Parliamo della gente: incivile. Le persone in Abruzzo sembrano andare al ristorante piuttosto che ad una sagra. I posti a sedere, generalmente su panchine e tavole di legno allestite per l'occasione, dovrebbero far spazio a tutti, a rotazione, ovvero si fa dapprima la fila per prendere la cibaria dopo di che - ordinatamente - si dovrebbe andare a cercare un tavolo nel quale degustare la consumazione. L'italiano tipico immagino, ma l'abruzzese medio con il quale mi sono scontrato in questi anni, invece, è un perfetto cafone che esce con tutta la famiglia e manda in avanscoperta i propri cari per prendere il tavolo anche con mezz'ora di anticipo e sono soliti tenerselo stretto anche nella fase di digestione, impedendo al resto dei visitatori un attimo di meritata pausa.

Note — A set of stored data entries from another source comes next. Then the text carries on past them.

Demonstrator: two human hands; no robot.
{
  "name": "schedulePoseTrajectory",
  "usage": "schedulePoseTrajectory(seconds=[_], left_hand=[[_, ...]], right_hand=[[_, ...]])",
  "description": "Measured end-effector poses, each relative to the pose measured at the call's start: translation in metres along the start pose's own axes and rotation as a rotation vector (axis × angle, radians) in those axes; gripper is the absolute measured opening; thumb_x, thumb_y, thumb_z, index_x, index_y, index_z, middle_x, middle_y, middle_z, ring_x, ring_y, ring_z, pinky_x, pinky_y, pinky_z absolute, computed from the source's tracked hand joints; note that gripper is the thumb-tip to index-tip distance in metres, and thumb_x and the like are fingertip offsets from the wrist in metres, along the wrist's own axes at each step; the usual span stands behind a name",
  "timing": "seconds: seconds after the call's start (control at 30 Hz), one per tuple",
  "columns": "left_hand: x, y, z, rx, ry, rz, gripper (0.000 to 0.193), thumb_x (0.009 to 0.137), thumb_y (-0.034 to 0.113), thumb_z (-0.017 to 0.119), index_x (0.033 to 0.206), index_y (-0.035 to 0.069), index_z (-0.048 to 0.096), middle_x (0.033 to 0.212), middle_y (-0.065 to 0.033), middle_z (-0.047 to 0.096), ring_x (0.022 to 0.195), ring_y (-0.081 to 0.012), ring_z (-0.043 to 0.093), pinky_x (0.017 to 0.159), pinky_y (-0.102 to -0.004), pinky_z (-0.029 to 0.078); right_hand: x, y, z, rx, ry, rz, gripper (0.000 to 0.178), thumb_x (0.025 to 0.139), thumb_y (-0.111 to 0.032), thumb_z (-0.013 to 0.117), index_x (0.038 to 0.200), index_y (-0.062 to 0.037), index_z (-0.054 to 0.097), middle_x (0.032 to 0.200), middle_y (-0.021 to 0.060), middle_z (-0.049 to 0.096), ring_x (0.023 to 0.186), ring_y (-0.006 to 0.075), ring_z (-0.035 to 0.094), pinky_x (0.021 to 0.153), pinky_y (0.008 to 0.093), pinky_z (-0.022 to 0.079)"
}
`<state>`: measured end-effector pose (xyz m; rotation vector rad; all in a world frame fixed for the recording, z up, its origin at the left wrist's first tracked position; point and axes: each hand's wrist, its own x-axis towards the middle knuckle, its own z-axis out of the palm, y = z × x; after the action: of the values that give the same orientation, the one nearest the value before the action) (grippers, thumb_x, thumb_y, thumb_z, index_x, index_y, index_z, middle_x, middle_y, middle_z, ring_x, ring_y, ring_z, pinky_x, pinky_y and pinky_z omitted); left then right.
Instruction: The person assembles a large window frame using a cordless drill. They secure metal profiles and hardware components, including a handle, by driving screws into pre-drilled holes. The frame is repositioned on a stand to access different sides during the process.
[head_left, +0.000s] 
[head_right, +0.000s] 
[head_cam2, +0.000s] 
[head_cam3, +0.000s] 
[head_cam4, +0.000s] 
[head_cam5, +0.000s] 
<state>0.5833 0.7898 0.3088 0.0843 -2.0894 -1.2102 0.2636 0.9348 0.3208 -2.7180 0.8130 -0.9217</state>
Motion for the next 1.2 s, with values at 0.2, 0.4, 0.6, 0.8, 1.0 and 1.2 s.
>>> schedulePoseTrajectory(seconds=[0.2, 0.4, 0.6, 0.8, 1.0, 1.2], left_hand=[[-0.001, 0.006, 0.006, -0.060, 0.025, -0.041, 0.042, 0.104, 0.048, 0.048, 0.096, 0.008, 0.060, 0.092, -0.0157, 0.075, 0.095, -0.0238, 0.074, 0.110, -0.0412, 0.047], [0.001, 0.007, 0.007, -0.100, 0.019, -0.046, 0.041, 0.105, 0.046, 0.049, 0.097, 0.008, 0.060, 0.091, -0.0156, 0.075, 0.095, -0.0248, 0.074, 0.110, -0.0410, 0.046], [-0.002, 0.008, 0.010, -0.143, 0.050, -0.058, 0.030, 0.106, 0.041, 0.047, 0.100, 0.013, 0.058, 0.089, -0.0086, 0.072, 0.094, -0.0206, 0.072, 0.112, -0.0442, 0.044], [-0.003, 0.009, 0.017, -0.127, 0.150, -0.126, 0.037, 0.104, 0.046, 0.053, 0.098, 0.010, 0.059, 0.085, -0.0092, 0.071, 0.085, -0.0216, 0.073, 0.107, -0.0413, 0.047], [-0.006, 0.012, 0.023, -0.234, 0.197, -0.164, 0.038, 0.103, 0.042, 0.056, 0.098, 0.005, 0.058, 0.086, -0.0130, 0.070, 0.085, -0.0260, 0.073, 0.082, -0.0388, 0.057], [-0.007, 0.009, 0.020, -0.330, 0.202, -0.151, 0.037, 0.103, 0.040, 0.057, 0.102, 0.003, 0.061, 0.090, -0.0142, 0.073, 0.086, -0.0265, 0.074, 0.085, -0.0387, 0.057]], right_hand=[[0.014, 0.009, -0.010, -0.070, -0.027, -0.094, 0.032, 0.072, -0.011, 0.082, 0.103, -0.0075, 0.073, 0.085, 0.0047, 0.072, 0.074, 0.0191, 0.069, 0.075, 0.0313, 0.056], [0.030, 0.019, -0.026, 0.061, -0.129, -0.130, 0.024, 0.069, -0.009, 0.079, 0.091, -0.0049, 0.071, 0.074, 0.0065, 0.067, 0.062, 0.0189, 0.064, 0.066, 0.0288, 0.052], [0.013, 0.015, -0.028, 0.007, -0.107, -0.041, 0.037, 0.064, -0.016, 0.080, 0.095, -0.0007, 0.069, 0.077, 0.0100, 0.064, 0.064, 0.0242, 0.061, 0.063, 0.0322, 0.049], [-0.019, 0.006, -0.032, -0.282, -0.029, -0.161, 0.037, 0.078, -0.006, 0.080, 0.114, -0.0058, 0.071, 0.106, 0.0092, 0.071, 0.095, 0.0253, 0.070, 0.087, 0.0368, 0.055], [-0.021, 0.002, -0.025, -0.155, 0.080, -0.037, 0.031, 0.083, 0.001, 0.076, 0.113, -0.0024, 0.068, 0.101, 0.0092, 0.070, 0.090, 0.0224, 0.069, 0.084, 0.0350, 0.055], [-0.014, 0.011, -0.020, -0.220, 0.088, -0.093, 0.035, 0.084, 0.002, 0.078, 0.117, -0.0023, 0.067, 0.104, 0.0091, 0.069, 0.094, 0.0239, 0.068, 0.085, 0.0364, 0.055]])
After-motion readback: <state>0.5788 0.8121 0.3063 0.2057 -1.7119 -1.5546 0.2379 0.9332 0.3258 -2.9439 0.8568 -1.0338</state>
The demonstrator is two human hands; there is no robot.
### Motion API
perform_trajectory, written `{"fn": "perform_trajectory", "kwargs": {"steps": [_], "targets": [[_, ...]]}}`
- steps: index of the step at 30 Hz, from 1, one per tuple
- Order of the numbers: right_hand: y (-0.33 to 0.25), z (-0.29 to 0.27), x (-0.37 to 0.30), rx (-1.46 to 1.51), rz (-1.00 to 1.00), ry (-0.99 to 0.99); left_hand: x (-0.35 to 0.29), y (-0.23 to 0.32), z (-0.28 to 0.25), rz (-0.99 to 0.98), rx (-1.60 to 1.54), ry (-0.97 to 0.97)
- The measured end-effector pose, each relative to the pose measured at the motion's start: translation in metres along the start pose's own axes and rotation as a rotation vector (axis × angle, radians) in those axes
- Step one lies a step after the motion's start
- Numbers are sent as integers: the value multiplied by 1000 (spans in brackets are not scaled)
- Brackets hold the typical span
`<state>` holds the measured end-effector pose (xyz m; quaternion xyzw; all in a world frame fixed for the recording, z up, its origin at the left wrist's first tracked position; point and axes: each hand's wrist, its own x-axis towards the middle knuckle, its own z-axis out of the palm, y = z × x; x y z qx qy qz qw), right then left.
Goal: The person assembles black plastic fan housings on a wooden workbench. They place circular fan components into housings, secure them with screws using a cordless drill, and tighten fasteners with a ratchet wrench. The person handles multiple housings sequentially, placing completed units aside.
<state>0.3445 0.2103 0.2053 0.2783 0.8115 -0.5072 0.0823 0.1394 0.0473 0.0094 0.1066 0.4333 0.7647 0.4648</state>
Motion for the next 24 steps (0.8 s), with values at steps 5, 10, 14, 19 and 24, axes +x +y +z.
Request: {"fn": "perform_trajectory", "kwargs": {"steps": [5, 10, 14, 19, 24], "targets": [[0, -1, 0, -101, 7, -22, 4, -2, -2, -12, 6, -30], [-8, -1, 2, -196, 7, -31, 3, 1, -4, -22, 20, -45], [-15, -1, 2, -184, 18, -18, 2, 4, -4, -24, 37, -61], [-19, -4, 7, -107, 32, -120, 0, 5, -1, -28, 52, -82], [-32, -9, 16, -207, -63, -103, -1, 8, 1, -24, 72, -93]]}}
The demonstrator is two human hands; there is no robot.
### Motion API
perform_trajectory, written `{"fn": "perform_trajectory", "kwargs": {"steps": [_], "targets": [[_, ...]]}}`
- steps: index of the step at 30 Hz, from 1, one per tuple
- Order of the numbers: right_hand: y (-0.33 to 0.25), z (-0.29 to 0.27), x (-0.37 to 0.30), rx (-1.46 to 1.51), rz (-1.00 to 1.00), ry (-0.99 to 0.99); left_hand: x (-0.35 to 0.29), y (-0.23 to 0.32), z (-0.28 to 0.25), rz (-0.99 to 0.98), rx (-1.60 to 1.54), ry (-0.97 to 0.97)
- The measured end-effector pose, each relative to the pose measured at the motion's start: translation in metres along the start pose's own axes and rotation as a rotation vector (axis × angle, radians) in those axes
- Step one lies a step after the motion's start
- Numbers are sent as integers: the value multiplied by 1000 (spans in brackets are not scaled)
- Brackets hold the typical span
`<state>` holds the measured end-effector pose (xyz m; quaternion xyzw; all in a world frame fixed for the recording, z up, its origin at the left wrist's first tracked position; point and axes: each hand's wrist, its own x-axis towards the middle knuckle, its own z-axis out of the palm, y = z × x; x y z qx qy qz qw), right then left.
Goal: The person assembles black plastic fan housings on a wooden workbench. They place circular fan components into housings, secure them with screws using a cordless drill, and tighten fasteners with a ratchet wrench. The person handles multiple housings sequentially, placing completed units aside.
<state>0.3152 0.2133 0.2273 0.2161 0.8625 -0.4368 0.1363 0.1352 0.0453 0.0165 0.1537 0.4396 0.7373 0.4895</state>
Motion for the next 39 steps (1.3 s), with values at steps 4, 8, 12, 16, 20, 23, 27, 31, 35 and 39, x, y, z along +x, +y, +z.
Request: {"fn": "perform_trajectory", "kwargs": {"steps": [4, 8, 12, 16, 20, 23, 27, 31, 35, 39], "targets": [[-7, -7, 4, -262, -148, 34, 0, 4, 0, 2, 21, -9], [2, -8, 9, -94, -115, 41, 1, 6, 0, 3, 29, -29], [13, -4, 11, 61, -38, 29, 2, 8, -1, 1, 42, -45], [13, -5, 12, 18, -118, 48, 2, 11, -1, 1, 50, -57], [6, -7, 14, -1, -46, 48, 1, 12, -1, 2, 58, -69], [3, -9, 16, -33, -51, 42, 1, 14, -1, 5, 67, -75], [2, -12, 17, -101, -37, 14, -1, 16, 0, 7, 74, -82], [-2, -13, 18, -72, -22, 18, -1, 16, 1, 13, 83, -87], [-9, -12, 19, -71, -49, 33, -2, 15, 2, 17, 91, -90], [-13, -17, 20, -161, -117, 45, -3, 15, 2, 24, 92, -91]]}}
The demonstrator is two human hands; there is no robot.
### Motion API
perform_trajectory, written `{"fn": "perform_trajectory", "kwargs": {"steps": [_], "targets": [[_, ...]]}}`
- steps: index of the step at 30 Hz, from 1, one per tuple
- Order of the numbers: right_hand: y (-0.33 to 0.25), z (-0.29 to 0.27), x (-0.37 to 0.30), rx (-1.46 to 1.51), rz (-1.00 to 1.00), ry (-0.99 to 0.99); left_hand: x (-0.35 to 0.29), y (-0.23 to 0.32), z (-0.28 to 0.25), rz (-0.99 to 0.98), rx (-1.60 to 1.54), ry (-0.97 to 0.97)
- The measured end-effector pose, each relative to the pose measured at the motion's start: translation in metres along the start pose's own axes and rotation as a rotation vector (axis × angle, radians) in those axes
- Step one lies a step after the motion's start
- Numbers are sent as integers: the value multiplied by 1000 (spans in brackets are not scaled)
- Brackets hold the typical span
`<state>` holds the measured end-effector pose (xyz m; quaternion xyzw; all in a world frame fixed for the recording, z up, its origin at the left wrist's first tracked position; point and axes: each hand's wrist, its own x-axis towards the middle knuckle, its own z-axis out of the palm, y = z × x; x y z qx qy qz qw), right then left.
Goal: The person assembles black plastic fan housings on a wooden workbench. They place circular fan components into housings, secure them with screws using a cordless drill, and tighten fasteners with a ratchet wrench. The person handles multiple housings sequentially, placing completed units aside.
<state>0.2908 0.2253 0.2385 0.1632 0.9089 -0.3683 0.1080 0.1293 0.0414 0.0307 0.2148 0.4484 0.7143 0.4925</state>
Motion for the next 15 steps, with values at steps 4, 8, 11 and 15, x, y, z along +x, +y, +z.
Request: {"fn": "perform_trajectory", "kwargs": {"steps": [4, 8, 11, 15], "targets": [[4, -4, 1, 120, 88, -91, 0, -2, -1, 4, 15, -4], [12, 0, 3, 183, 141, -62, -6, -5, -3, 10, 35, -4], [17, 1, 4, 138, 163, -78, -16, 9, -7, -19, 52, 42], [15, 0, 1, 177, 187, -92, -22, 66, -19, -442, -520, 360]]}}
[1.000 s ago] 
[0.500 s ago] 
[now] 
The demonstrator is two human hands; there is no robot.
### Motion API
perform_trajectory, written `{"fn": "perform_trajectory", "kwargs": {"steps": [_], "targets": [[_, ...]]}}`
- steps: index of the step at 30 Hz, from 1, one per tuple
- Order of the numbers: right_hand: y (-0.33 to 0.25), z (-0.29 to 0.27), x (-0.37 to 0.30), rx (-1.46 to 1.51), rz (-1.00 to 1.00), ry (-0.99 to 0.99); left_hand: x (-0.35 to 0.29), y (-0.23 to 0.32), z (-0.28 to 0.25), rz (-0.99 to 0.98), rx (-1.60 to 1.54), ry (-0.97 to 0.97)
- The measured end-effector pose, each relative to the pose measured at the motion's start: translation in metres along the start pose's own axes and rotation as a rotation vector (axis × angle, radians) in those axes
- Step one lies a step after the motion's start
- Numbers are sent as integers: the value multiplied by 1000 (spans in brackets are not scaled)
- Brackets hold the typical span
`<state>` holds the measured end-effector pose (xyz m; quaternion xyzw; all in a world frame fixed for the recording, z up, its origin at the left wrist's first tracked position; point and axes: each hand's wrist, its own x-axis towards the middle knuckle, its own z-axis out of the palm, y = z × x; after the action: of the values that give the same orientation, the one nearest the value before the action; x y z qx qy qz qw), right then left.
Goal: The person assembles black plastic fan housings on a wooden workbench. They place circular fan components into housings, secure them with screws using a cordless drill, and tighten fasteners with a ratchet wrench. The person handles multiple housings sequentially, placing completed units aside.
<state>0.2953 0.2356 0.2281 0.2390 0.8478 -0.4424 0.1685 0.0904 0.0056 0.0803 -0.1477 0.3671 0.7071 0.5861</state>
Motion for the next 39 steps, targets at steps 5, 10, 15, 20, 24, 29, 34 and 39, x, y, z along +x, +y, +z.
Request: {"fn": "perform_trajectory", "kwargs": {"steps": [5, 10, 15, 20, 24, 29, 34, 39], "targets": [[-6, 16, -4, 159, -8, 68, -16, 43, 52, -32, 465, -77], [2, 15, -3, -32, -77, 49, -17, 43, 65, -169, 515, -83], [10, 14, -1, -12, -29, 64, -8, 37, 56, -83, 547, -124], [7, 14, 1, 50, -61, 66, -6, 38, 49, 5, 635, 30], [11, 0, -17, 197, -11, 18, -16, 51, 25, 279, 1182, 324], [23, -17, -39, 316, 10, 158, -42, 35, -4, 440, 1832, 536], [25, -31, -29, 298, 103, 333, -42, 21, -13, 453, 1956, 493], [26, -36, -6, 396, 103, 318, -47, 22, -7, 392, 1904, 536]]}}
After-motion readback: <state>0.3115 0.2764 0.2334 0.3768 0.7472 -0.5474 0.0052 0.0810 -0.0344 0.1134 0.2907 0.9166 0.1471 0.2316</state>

Quando si alzano dal tavolo, si aspettano, proprio come al ristorante, che qualcuno si preoccupi per loro di sparecchiare, levando gli avanzi del sontuoso pranzo. Non si preoccupano di fazzoletti svolazzanti per il borgo; che importa, tanto gli spazzini puliranno prima o poi. Insomma, mi vergogno a dirlo, ma è una cosa che fa veramente schifo, e come italiano mi sento a disagio, figurarsi quei rari turisti stranieri che qualche volta mi è capitato di incontrare cosa avranno provato.
Ok, parliamo dell'organizzazione ora. Organizzare un evento, significa confrontarsi con problemi tipici della ristorazione in primo, con l'aggiunta di tutti gli aspetti logistici. I borghi e i paesi normalmente sono piccoli, del resto è proprio questo elemento quello che affascina e che attira la gente.
Il più di tutti i paesi non si preoccupa mai di adibire ampie zone di parcheggio con servizi navetta che in continuo fanno la spola per smaltire l'innumerevole massa di persone che invece si accalcano con la macchina e che parcheggerebbero anche verticalmente lungo i lampioni se solo si potesse. L'unica semi organizzata che ho visto quest'anno è stata la sagra a Pretoro, però come al solito non si è impedito alle macchine di andar su per il paese con il risultato che cmq il traffico ha reso complicata anche la circolazione agli autobus allestiti per l'occasione.
Sai già che la tua manifestazione avrà successo perché non è il primo anno che la organizzi? Bene, ci vuole tanto a fare delle stime su quanti generi alimentari occorrono? Casi di sagre alla terza o quarta edizione che anche alle 9:30 di sera avevano già il tutto esaurito. E il resto della notte che cosa si fa, visto che la sagra è generalmente una raccolta di indefessi amanti della buona tavola? Rare sono infatti quelle sagre che accorpano l'evento mondano (rievocazione storica, sfilata o quel che vi pare) al piacere della buona tavola.
Non parliamo poi degli stand dove si distribuisce il cibo. Devo ancora capire perché è necessario fare quasi sempre la fila e pagare da un lato e ritirare la consumazione ad uno stand anche a 100mt di distanza. Ci vuole tanto a mettere tutto assieme, ovviamente separando la cassa dalla zona distribuzione con una serpentina come quella degli aereoporti per evitare la calca delle persone che finiscono come sempre con lo spintonare e far corse a chi conquista per primo il piatto di sagne e ceci?
Ok, la finisco qua. Questo post è abbondantemente fuori tema rispetto allo scenario tecnologico del quale sono solito scrivere. Ma con qualcuno dovevo pur condividere il mio sfogo!.